**What is being asked**
Below are entries. Reproduce exactly the lines between the line holding "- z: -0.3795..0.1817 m" and the line holding "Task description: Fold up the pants", inclusive, and only those.

--- Dataset extract ---

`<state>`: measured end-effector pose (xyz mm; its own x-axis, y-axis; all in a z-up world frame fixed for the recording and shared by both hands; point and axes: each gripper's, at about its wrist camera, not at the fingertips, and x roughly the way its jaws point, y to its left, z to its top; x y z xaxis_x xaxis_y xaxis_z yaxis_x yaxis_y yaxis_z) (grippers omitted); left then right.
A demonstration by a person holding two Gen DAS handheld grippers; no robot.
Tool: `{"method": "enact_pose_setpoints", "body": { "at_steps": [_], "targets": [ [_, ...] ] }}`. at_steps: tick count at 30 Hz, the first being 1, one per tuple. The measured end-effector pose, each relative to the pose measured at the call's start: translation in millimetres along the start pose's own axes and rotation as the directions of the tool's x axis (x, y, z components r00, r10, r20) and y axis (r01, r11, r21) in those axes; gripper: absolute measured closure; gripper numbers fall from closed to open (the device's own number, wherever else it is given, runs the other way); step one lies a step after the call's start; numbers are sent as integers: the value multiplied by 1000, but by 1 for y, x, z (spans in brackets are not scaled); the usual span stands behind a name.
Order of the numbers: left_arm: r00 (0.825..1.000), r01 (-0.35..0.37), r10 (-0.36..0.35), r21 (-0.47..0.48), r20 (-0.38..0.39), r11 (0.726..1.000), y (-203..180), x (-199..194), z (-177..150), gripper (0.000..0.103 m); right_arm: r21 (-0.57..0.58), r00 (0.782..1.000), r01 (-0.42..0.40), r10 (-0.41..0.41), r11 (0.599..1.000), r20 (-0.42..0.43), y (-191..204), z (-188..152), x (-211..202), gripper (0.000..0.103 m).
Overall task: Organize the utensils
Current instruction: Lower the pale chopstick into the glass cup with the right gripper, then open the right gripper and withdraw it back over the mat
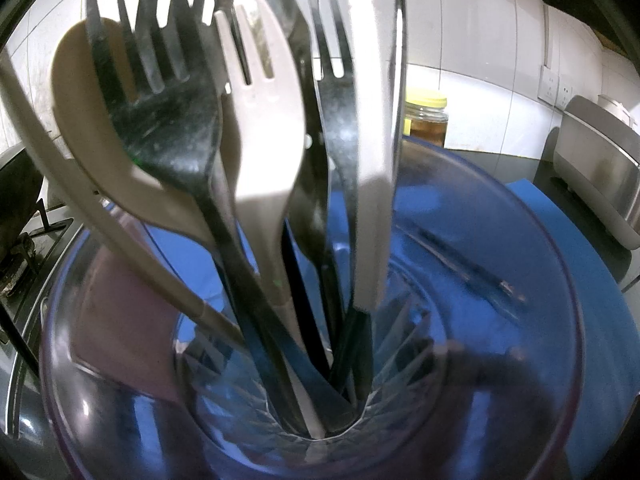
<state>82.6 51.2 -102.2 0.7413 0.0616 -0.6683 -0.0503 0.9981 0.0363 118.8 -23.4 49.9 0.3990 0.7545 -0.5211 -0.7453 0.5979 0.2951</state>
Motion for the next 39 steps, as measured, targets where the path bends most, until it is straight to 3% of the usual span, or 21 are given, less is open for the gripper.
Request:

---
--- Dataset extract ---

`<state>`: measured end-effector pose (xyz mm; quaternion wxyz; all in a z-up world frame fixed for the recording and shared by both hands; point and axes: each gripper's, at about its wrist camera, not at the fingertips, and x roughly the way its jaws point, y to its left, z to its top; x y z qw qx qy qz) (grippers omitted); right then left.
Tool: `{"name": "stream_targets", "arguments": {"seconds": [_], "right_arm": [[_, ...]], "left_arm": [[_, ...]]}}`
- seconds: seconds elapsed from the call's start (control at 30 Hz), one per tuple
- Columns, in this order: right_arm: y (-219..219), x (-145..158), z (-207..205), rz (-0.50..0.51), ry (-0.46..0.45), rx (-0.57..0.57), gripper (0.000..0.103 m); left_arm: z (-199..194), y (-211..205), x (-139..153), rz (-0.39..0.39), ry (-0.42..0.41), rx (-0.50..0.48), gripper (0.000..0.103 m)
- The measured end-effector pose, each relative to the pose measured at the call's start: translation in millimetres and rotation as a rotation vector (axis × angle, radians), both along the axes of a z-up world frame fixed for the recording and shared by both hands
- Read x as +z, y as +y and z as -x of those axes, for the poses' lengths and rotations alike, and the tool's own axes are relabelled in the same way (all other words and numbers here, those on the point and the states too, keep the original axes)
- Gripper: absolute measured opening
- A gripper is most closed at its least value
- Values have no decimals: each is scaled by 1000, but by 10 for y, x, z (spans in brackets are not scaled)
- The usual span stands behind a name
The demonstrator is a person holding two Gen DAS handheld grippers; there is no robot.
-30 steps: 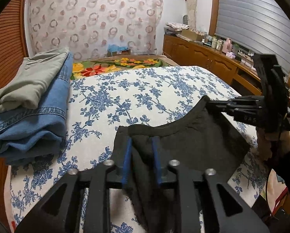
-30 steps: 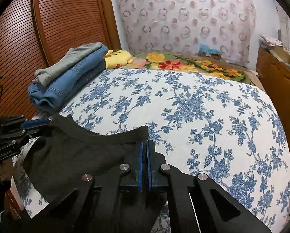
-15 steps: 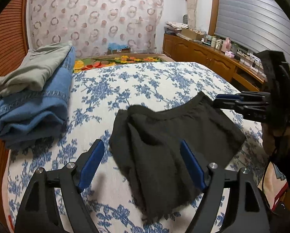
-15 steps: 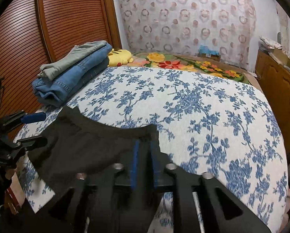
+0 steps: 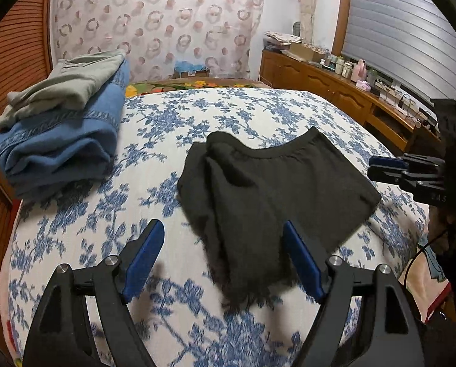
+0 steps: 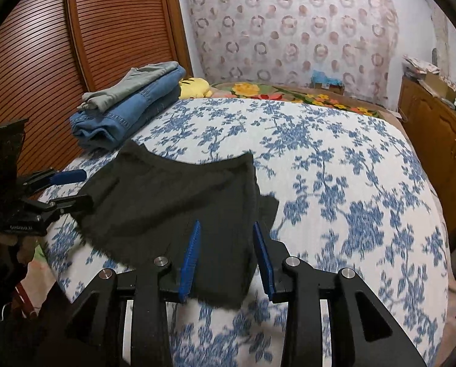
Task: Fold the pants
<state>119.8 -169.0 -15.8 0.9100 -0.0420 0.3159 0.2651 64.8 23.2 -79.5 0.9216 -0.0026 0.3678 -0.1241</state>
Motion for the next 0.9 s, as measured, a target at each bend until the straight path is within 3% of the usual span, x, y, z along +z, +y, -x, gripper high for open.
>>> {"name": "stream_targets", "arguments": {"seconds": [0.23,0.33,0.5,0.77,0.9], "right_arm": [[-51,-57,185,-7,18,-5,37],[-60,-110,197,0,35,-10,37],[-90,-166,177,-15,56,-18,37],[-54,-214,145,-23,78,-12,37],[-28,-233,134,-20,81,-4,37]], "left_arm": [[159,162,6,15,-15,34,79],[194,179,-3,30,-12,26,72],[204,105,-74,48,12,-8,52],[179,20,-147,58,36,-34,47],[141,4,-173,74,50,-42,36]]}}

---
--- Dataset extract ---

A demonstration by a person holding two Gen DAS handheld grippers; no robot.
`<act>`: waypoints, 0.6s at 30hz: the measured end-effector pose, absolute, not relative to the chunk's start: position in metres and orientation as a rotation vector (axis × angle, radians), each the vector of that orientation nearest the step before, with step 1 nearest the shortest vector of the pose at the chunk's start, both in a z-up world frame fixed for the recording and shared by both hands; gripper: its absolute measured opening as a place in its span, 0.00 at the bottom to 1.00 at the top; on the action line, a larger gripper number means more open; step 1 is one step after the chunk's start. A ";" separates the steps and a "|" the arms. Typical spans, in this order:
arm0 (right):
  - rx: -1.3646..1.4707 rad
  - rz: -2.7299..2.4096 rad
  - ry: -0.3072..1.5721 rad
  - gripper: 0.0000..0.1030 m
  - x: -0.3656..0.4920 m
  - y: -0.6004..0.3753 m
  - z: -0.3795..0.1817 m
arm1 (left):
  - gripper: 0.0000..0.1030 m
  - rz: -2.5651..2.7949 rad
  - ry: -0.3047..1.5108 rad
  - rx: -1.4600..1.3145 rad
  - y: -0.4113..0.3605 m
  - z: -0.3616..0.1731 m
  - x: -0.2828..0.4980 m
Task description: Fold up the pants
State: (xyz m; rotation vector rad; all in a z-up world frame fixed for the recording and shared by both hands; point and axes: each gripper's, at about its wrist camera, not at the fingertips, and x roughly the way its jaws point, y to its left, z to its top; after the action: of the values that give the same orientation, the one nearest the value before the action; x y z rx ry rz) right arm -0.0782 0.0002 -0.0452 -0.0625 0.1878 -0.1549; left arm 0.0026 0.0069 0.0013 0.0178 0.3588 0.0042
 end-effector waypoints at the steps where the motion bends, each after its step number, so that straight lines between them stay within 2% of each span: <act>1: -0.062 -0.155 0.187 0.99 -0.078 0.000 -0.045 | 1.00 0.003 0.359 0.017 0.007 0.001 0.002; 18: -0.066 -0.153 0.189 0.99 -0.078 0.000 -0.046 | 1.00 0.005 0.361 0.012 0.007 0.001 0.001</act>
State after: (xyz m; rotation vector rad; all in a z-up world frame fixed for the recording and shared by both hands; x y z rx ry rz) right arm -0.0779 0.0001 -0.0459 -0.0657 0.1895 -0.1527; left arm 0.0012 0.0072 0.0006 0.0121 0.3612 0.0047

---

**Result of the exercise**
  - z: -0.3795..0.1817 m
arm1 (left):
  - gripper: 0.0000..0.1030 m
  - rz: -2.5651..2.7949 rad
  - ry: -0.3047..1.5108 rad
  - rx: -1.4600..1.3145 rad
  - y: -0.4113..0.3605 m
  - z: -0.3616..0.1731 m
  - x: -0.2828..0.4980 m
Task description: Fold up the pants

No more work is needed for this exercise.